> [Aim of the task]
Please print every record below exactly as written, leaving out the pictures.

[Stored items]
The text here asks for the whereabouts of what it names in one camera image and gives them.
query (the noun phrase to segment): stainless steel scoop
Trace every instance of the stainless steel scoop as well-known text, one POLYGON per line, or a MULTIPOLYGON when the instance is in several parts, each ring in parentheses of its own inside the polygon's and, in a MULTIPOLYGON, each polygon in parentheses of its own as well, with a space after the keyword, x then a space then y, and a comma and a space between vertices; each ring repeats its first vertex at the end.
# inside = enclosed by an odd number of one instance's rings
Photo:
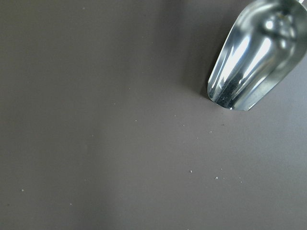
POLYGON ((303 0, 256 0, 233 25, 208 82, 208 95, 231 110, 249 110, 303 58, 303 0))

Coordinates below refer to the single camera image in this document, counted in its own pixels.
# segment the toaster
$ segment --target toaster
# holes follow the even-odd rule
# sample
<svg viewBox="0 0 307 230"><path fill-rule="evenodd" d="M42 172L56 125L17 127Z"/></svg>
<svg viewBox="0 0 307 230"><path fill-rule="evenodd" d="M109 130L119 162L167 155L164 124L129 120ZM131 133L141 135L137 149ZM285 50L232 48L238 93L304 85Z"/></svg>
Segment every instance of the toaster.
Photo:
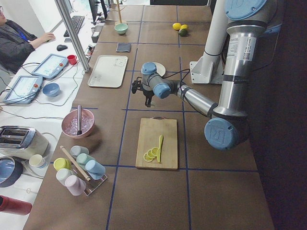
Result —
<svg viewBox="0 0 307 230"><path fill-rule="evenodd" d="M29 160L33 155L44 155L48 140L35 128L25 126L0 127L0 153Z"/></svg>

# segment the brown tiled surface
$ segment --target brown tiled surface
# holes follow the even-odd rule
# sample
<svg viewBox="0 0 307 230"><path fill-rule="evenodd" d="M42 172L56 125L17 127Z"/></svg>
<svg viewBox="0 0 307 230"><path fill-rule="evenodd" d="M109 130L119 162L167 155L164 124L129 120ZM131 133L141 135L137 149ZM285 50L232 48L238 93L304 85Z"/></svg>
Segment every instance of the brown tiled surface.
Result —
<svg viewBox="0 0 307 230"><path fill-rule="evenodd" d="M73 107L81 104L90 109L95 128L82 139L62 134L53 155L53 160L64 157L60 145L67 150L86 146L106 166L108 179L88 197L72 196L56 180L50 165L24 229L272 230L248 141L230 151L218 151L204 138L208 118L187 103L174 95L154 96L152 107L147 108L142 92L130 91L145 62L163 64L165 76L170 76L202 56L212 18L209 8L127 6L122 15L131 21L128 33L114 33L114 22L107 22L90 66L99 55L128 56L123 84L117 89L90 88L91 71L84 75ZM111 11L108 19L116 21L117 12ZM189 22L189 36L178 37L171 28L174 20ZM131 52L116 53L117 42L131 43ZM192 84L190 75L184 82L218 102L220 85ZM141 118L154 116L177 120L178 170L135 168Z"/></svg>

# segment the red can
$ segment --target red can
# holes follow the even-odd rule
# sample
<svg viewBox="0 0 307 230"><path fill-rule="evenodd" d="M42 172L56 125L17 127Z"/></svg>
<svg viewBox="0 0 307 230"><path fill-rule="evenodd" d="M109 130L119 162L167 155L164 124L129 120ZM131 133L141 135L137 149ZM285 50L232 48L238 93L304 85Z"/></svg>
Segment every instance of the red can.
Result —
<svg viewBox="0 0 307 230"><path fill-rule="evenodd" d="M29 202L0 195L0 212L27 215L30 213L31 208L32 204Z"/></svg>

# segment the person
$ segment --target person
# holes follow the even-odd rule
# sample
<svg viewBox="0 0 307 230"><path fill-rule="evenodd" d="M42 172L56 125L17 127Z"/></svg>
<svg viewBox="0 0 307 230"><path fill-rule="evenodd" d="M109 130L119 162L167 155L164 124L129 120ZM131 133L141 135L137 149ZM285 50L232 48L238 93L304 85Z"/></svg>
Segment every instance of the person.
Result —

> [Written reply]
The text here asks for the whereabouts of what it names in one camera image and gives them.
query (the noun phrase to segment): stainless steel scoop
Trace every instance of the stainless steel scoop as well-known text, one POLYGON per line, or a MULTIPOLYGON when the instance is in several parts, each ring in parentheses of its own inside the polygon's and, in a MULTIPOLYGON, each polygon in parentheses of its own as well, with a space after the keyword, x then a space then y, and a comma and a space between vertices; each ring repeats its first vertex at the end.
# inside = enclosed by an odd number of one instance's rings
Photo:
POLYGON ((303 0, 256 0, 233 25, 208 82, 208 95, 231 110, 249 110, 303 58, 303 0))

Coordinates below refer to the single camera image in this document, counted in its own pixels.
# segment the toaster
$ segment --target toaster
# holes follow the even-odd rule
# sample
<svg viewBox="0 0 307 230"><path fill-rule="evenodd" d="M42 172L56 125L17 127Z"/></svg>
<svg viewBox="0 0 307 230"><path fill-rule="evenodd" d="M109 130L119 162L167 155L164 124L129 120ZM131 133L141 135L137 149ZM285 50L232 48L238 93L304 85Z"/></svg>
Segment every instance of the toaster.
Photo:
Result —
<svg viewBox="0 0 307 230"><path fill-rule="evenodd" d="M29 160L33 155L44 155L48 140L35 128L25 126L0 127L0 153Z"/></svg>

# segment the brown tiled surface
$ segment --target brown tiled surface
# holes follow the even-odd rule
# sample
<svg viewBox="0 0 307 230"><path fill-rule="evenodd" d="M42 172L56 125L17 127Z"/></svg>
<svg viewBox="0 0 307 230"><path fill-rule="evenodd" d="M109 130L119 162L167 155L164 124L129 120ZM131 133L141 135L137 149ZM285 50L232 48L238 93L304 85Z"/></svg>
Segment every instance of the brown tiled surface.
Result —
<svg viewBox="0 0 307 230"><path fill-rule="evenodd" d="M73 107L81 104L90 109L95 128L82 139L62 134L53 155L53 160L64 157L60 145L67 150L86 146L106 166L108 179L88 197L72 196L56 180L50 165L24 229L272 230L248 141L230 151L218 151L204 138L208 118L187 103L174 95L154 96L152 107L147 108L142 92L130 91L145 62L163 64L165 76L170 76L202 56L212 18L209 8L127 6L122 15L131 21L128 33L114 33L114 22L107 22L90 66L99 55L128 56L123 84L117 89L90 88L91 71L84 75ZM111 11L108 19L116 21L117 12ZM189 22L189 36L178 37L171 28L174 20ZM131 52L116 53L117 42L131 43ZM192 84L190 75L184 82L218 102L220 85ZM141 118L154 116L177 120L178 170L135 168Z"/></svg>

# segment the red can
$ segment --target red can
# holes follow the even-odd rule
# sample
<svg viewBox="0 0 307 230"><path fill-rule="evenodd" d="M42 172L56 125L17 127Z"/></svg>
<svg viewBox="0 0 307 230"><path fill-rule="evenodd" d="M109 130L119 162L167 155L164 124L129 120ZM131 133L141 135L137 149ZM285 50L232 48L238 93L304 85Z"/></svg>
Segment every instance of the red can.
Result —
<svg viewBox="0 0 307 230"><path fill-rule="evenodd" d="M29 202L0 195L0 212L27 215L30 213L31 208L32 204Z"/></svg>

# segment the person
$ segment --target person
# holes follow the even-odd rule
# sample
<svg viewBox="0 0 307 230"><path fill-rule="evenodd" d="M42 172L56 125L17 127Z"/></svg>
<svg viewBox="0 0 307 230"><path fill-rule="evenodd" d="M109 130L119 162L167 155L164 124L129 120ZM131 133L141 135L137 149ZM285 50L232 48L238 93L304 85Z"/></svg>
Segment every instance of the person.
Result —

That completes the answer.